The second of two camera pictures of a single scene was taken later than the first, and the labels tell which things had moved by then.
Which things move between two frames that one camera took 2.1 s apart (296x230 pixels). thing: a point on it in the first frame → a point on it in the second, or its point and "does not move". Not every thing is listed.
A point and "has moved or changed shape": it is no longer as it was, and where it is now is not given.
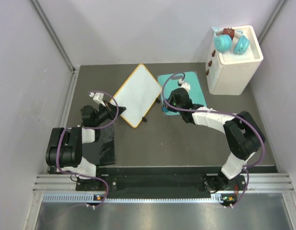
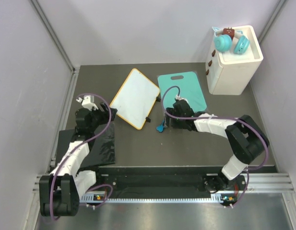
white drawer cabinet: (228, 73) does not move
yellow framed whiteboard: (136, 93) has moved or changed shape
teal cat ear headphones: (223, 42) does not move
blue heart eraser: (164, 109) has moved or changed shape
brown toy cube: (230, 31) does not move
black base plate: (185, 183) does not move
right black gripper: (171, 98) → (173, 124)
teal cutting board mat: (168, 83) does not move
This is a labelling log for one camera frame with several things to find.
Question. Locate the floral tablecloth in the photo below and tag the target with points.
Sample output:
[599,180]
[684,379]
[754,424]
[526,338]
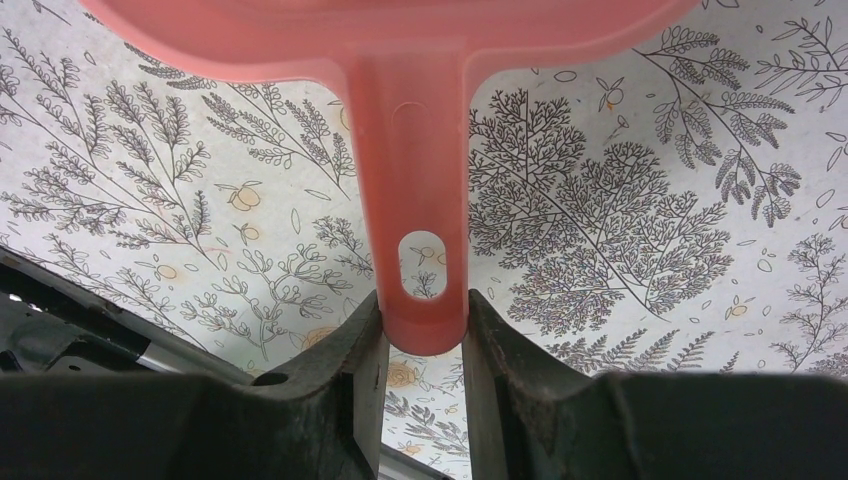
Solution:
[677,207]

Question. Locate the pink plastic dustpan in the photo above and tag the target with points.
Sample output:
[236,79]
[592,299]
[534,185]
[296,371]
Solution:
[406,71]

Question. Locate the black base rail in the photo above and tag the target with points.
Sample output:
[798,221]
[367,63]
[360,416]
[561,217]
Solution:
[54,325]

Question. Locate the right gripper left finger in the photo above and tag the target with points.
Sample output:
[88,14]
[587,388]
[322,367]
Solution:
[317,416]

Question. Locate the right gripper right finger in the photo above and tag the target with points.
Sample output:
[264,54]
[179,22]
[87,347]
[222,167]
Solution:
[530,416]

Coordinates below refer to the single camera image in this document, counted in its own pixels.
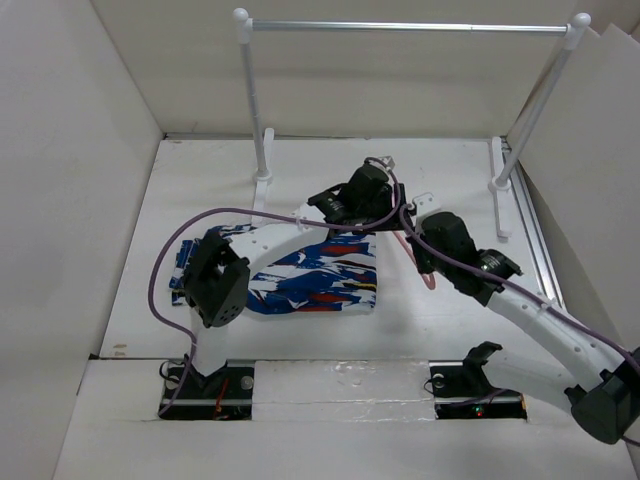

......

» **ASSIGNED TASK**
Wherever the string "black" appears in a line of the records above, copy that line.

» **ANSWER FOR THIS EXERCISE**
black base plate: (185, 183) does not move
right black gripper: (171, 98) → (173, 124)
Question. Locate the black base rail in the photo above and tag the target with points.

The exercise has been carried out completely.